- **Work request**:
Omit each picture as you copy the entries exactly.

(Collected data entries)
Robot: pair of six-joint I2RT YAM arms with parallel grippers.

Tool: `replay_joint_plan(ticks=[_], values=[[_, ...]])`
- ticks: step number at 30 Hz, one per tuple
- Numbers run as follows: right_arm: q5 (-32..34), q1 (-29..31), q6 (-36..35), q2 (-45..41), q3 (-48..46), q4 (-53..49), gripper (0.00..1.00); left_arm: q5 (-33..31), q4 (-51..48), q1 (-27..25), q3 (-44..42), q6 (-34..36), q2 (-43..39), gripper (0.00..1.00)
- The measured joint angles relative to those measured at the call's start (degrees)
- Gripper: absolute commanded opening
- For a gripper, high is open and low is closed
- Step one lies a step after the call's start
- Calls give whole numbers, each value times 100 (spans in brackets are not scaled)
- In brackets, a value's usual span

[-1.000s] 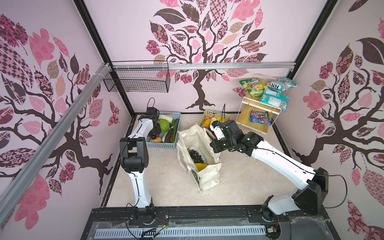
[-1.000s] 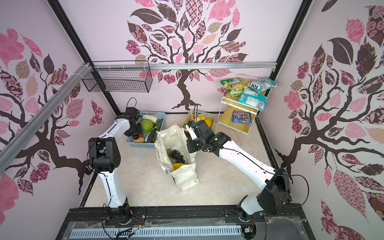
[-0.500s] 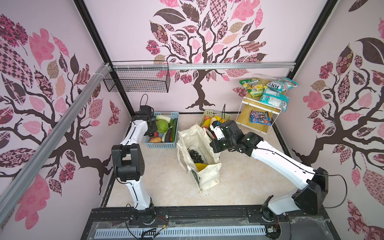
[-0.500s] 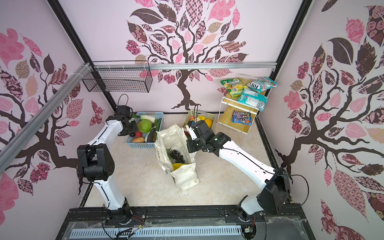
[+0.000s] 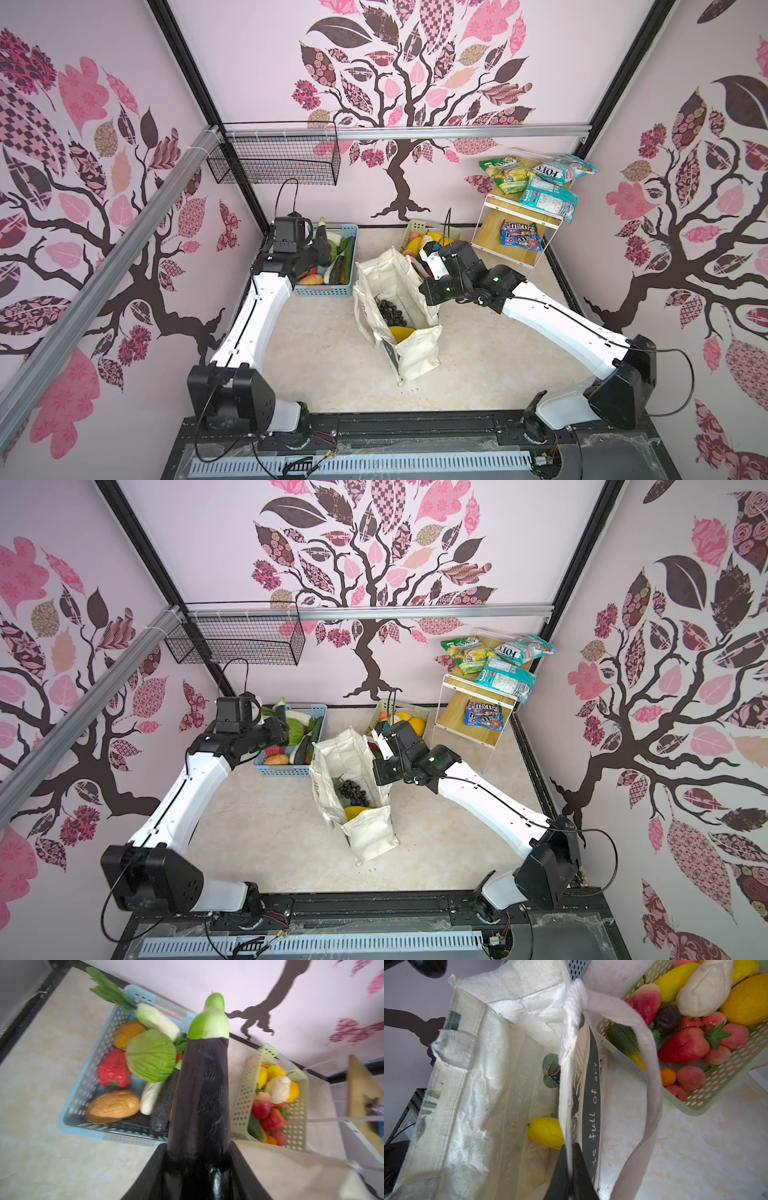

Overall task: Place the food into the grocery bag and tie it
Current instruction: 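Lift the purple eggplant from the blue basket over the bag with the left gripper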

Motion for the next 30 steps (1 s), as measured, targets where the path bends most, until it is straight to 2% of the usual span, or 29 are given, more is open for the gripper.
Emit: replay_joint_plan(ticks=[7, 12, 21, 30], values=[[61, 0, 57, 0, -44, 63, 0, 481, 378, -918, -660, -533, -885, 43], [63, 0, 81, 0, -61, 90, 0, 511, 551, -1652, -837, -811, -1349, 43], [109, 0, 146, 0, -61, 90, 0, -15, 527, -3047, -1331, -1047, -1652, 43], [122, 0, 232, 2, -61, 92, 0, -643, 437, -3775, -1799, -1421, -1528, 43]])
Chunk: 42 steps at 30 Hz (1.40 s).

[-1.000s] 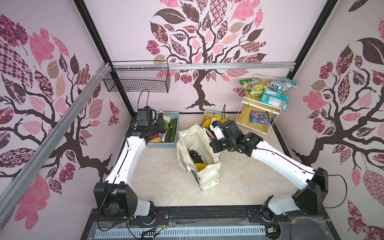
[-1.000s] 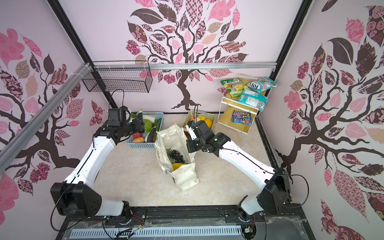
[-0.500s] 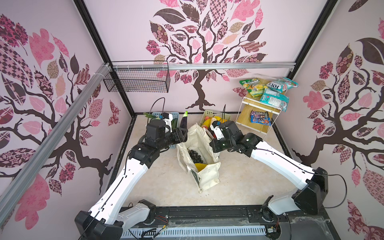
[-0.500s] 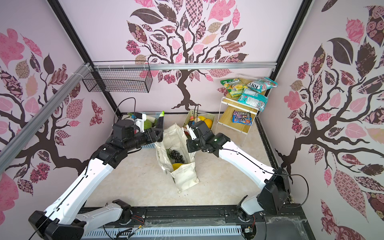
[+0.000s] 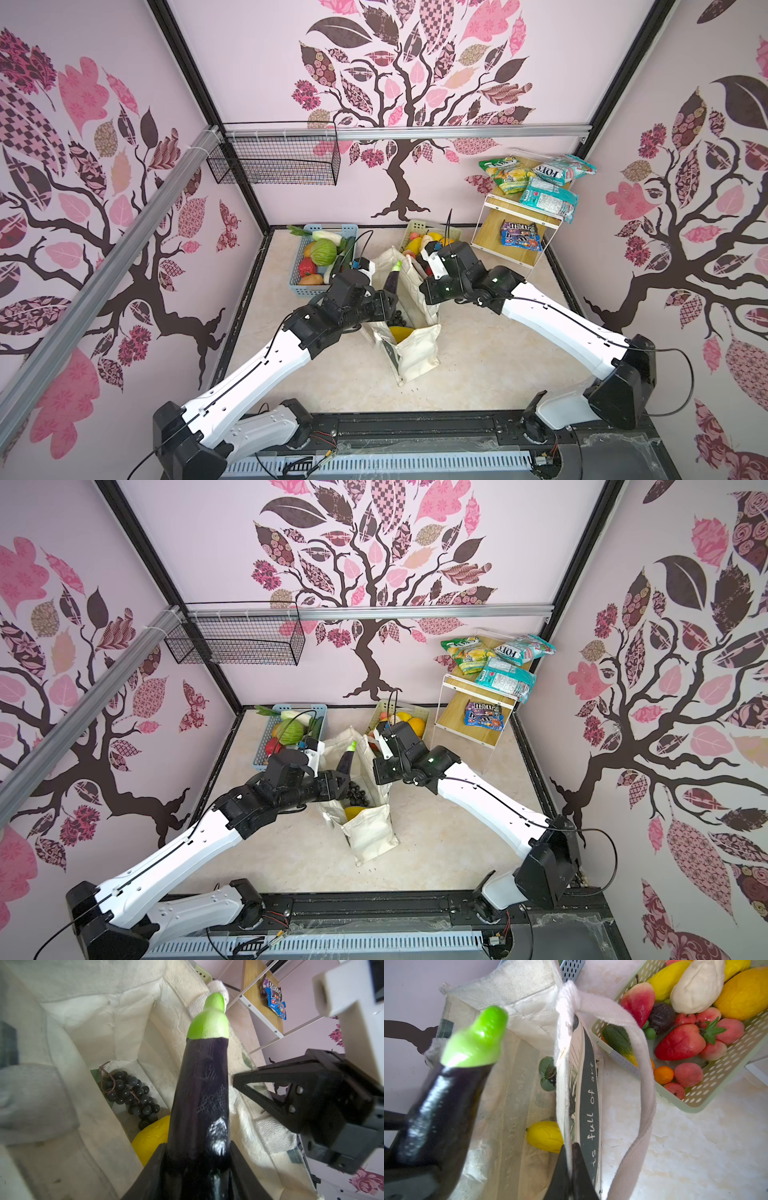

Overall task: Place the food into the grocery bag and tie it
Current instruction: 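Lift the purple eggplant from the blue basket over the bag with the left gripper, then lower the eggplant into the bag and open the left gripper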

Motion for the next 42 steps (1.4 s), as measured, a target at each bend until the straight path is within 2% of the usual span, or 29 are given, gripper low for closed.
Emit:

- **Answer below**:
Robot: pair of six-joint I2RT YAM arms with parallel grippers.

Tool: `replay_joint_plan(ticks=[_], values=[[_, ...]])`
- ticks: step number at 30 Hz, one per tuple
- Numbers run as follows: right_arm: q5 (-32..34), q1 (-29..31), q6 (-36..35), q2 (-45..41), q3 (-48..46), q4 (-53..49), gripper (0.00..1.00); left_arm: q5 (-33..31), q4 (-51..48), q1 (-27..25), q3 (-44..42), q6 (-34..36), q2 (-43..39), gripper (0.00..1.00)
- The measured joint angles relative to those measured at the call's start (degrees)
- Gripper: absolute commanded opening
- For a gripper, high is open and low is closed
- Step one lies a step after the call's start
- Calls give whole numbers, each value times 100 (spans in brackets are not scaled)
- In brackets, a value's usual span

[-1.000s] 
[-1.000s] 
[-0.500s] 
[-0.500s] 
[+0.000s] 

Overall task: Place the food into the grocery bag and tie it
Current instruction: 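Lift the purple eggplant from the blue basket over the bag with the left gripper
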
Motion for the next 30 steps (1 s), as measured, targets where the path bends most, until it is straight to 2% of the usual span, or 29 are given, more is open for the gripper.
Emit: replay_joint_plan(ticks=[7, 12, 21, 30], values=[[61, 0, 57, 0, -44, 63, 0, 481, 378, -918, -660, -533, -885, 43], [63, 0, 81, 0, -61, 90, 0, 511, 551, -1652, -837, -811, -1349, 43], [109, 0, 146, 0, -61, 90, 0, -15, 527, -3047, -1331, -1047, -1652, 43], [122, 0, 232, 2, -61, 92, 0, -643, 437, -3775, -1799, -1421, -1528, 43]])
Chunk: 42 steps at 30 Hz (1.40 s).

[-1.000s] 
[-1.000s] 
[-0.500s] 
[-0.500s] 
[+0.000s] 

Overall task: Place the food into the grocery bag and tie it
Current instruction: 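Lift the purple eggplant from the blue basket over the bag with the left gripper, then lower the eggplant into the bag and open the left gripper
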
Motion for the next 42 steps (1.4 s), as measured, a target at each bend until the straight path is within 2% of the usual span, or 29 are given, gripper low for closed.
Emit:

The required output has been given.